György Pirok – Restoration of Molecular Artifacts · (View the Presentation) · return to TOC
György presented a new software tool, the Structure Checker. The current checkers can detect and fix layout issues like overlapping atoms or bonds, unpreferred bond lengths or angles, chemical errors like invalid valences, wedge bonds, chiral flags, reaction maps, ring strains, and incorrect aromatic rings. Checkers can identify and repair common problems originated from atom aliases, pseudo atoms, abbreviated groups, metallocanes and many more. Structure Checker is integrated in ChemAxon’s drawing tool, Marvin, to identify and fix issues during molecule drawing. Batch validation of structures is possible with a new wizard that allows both manual and automatic fixing with advanced reporting services. Checkers and fixers are integrated into the Chemical Terms language allowing the detection of chemical errors in many other applications including JChem Base, Instant JChem, JChem Cartridge, and JChem for Excel. Software developers can access these advanced functionalities through the Java and .NET programming APIs and via the JChem Web Services interface.
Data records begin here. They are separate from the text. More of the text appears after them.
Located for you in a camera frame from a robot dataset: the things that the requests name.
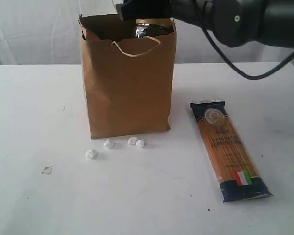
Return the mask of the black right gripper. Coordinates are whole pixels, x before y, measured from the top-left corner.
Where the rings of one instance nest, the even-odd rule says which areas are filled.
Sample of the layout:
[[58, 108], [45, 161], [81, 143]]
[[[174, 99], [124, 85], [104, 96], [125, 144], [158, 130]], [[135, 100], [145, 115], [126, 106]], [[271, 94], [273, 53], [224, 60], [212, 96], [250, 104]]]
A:
[[124, 0], [116, 4], [116, 11], [123, 21], [134, 19], [170, 18], [182, 0]]

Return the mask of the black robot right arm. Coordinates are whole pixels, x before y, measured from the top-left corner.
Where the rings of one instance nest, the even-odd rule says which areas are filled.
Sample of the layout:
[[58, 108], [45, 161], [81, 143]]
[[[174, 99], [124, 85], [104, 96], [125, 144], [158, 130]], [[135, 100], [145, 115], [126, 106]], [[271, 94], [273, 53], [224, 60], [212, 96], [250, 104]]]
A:
[[294, 49], [294, 0], [125, 0], [116, 11], [123, 21], [175, 18], [228, 47], [257, 41]]

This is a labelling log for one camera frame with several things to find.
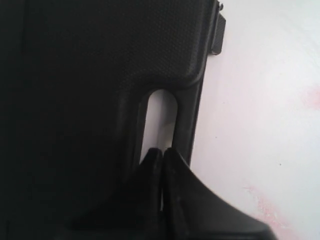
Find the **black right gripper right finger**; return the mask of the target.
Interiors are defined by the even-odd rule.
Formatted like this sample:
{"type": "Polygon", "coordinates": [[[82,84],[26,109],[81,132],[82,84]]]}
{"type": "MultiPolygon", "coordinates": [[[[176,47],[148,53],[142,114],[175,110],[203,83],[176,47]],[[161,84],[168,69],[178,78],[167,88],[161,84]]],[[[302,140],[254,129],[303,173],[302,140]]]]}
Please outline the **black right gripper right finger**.
{"type": "Polygon", "coordinates": [[[173,148],[162,165],[163,211],[169,240],[275,240],[271,228],[207,188],[173,148]]]}

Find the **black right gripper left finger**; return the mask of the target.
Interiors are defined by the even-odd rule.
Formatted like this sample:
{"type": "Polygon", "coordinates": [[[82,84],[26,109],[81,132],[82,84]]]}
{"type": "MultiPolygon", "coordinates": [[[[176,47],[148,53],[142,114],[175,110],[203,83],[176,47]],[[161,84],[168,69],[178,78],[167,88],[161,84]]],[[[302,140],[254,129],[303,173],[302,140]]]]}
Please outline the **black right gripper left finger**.
{"type": "Polygon", "coordinates": [[[151,148],[132,176],[102,204],[73,219],[65,240],[161,240],[163,154],[151,148]]]}

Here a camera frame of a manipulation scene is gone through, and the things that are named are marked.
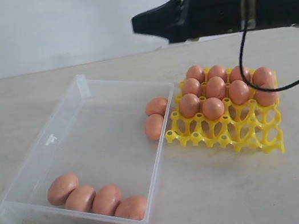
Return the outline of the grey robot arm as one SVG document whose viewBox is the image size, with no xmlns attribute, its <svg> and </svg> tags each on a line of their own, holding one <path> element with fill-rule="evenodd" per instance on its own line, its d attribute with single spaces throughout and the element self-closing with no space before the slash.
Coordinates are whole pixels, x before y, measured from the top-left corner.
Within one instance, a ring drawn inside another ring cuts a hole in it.
<svg viewBox="0 0 299 224">
<path fill-rule="evenodd" d="M 299 27 L 299 0 L 170 0 L 131 23 L 134 33 L 171 44 L 244 29 Z"/>
</svg>

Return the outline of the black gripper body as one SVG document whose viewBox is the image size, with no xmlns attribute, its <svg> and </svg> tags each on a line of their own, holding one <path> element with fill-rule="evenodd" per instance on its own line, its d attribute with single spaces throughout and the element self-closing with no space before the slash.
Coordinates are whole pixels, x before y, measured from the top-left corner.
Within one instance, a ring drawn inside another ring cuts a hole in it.
<svg viewBox="0 0 299 224">
<path fill-rule="evenodd" d="M 240 0 L 176 0 L 183 41 L 242 32 Z"/>
</svg>

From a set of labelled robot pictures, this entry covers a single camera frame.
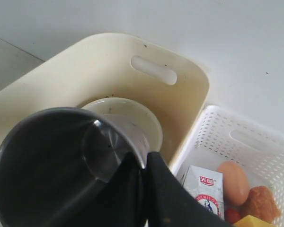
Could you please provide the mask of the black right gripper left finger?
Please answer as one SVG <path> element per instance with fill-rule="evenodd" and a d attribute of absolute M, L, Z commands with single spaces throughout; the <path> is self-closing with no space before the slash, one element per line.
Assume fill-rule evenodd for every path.
<path fill-rule="evenodd" d="M 104 189 L 62 227 L 142 227 L 143 185 L 134 154 L 127 153 Z"/>

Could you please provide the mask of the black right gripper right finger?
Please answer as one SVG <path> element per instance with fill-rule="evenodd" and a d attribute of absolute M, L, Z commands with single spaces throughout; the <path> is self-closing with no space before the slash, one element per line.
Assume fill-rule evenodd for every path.
<path fill-rule="evenodd" d="M 159 152 L 147 155 L 143 171 L 150 227 L 230 227 L 197 202 L 171 173 Z"/>

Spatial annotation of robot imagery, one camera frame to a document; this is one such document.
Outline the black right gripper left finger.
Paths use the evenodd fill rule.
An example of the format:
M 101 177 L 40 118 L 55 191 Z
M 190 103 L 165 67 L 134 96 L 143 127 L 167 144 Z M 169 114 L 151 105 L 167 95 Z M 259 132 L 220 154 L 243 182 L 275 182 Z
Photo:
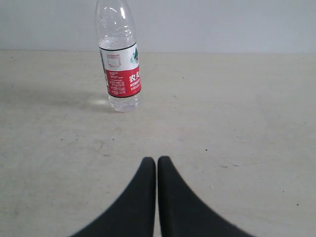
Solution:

György Pirok – Virtual reaction design for chemists · (View the Presentation) · return to TOC
György also presented an overview of using Reactor for chemists to design virtual reactions. Although it is relatively easy to draw a virtual reaction, to be practical for the organic chemist, the software must eliminate reactions that do not occur and recognize the specificity if more than one position may react. For generality one may wish to indicate that several types of atoms (such as oxygen and nitrogen) may react. With ChemAxon tools one can specify, for example, that amines and alcohols can participate in a reaction but that amides, esters, and carboxylic acids cannot. However, reactivity is also governed by physicochemical properties such as the charge on the reacting atom—this can be specified in a reaction by a REACTIVITY rule. Similarly, a SELECTIVITY rule can specify the property that determines specificity. In addition, an EXCLUDE rule can specify properties of molecules that should not be reacted because they generate side reactions. Scientists can access Reactor from the Wizard, Instant JChem, and JChem for Excel. However it is also available as a component in Pipeline Pilot or KNIME. The more computer savvy chemists can also access Reactor via JChem Web Services, the JChem Cartridge, the react command line tool, and Java and .NET API. In summary, Reactor can be programmed to provide only chemically feasible reactions that can be modified by the user, it provides support for SMIRKS and RXN based enumerations, all property calculations can be used within the reaction rules, it ships with ChemAxon’s reaction library of named generic reactions. Currently it doesn’t support multistep reaction schemes, pro-chirality or reactions that are governed by HOMO-LUMO properties. Enhancement plans include the possibility to select products manually within the Reactor wizard, improving property calculations relevant to reactivity, extending stereo features to include prochirality, and improving the reaction library.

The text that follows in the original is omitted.